Depression: A Leading Cause & What To Do About It

It’s been said that the ‘unexamined life is not worth living’, but too much analysis  will bring trouble.

Rumination – thinking about something over and over without reaching a solution – has been well established as a risk factor for depression and relapse into depression.

New research has now uncovered the alarming effects of rumination on the brain.

Rumination hurts a healthy mind in a number of different ways:

  1. It taints what we remember. People who ruminate have a tendency to remember more negative events from the past.
  2. It increases the likelihood that the past and present will be seen through a negative filter. Memories and current events that are ambiguous, neutral or positive will more likely be seen in a negative light, making things seem darker than they really are (or were). 
  3. The future feels more difficult and a sense of hopelessness can take over.
  4. The way people deal with things on a day to day basis can be undermined, hampering the capacity to deal with obstacles.

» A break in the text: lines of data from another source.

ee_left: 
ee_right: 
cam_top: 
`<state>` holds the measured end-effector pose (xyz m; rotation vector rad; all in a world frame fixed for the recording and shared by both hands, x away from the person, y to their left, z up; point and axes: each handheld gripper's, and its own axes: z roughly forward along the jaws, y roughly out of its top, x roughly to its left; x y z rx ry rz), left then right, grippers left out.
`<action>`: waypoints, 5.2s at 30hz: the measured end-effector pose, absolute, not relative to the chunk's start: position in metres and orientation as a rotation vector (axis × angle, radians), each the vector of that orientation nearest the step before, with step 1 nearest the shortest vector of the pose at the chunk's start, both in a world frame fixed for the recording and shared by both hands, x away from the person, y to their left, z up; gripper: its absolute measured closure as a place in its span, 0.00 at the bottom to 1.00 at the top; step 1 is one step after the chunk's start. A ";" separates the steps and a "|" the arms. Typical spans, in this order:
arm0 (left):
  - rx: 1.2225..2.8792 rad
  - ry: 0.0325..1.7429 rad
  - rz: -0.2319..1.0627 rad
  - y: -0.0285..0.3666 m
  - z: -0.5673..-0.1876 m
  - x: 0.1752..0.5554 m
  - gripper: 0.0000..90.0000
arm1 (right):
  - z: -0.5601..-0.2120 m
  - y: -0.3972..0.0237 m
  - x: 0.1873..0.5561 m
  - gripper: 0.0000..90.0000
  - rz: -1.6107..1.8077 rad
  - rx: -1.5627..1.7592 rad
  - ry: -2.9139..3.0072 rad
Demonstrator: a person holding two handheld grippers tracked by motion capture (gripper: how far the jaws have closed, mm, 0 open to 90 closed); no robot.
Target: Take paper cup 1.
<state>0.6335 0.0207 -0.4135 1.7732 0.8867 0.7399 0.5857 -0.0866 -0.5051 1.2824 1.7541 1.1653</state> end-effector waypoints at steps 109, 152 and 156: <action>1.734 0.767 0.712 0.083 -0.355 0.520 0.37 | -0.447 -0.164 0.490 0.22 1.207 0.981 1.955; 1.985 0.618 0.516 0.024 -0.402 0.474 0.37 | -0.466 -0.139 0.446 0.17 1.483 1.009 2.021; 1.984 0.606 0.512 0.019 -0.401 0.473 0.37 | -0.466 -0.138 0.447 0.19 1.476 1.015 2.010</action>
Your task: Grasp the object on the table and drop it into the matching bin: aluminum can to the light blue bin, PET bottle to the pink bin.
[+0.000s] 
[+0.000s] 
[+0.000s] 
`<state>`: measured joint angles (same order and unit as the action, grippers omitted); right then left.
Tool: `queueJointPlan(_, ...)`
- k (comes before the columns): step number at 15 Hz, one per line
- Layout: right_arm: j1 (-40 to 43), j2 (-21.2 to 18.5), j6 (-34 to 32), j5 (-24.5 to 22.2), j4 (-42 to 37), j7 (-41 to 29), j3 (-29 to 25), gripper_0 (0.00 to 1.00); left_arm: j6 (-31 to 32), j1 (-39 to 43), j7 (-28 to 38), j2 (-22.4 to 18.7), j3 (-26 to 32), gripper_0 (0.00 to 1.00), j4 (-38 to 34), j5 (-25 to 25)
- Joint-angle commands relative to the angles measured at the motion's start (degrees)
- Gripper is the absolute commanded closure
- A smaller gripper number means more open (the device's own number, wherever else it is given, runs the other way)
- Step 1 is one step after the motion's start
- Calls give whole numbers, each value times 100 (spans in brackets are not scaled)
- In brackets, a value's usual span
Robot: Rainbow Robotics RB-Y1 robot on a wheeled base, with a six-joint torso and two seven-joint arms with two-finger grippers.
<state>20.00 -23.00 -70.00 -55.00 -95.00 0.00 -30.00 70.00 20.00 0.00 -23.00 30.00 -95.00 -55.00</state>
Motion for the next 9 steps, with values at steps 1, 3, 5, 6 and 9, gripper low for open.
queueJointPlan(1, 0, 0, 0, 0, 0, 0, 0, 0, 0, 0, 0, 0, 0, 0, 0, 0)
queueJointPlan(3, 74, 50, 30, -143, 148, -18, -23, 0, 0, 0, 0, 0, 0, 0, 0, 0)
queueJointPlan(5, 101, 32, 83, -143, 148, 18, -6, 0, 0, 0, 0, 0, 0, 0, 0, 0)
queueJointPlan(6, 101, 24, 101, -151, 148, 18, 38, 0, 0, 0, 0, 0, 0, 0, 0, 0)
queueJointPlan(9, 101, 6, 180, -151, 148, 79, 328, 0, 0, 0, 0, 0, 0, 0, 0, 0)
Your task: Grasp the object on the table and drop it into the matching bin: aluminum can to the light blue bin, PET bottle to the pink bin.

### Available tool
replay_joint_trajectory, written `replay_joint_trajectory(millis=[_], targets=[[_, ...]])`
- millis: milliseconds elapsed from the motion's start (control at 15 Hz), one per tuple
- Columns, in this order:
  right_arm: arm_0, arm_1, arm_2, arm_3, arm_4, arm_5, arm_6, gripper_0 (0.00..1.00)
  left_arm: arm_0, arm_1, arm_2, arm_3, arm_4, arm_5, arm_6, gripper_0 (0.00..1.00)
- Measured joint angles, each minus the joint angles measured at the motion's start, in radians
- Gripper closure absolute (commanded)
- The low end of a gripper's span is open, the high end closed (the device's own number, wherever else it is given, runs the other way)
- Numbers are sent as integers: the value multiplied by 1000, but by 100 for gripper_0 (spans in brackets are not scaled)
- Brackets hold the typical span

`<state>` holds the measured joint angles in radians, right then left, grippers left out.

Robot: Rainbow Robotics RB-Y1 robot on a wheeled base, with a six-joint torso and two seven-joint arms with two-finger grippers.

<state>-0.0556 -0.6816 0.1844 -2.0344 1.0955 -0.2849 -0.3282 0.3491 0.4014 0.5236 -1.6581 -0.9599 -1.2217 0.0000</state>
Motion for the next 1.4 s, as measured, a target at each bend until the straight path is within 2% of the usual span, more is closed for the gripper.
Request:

Rumination causes physical changes in the brain. Scans have revealed a difference in the brain networks of young adults with a history of depression, compared to those who had not previously experienced depression.

‘We wanted to see if the individuals who have had depression during their adolescence were different from their healthy peers,’ explained Rachel Jacobs, Research Assistant Professor in Psychiatry at UIC.


The Study – What They Did

Researchers from the University of Illinois at Chicago used functional magnetic resonance imaging to look at neural networks of 53 young adults aged 18-23. Of these, 30 had a history of depression and 23 had not. None of the participants were on medication.

What They Found

In those with a history of depression, many parts of the emotional and cognitive networks in the brain were hyper-connected – or talking to each other too much.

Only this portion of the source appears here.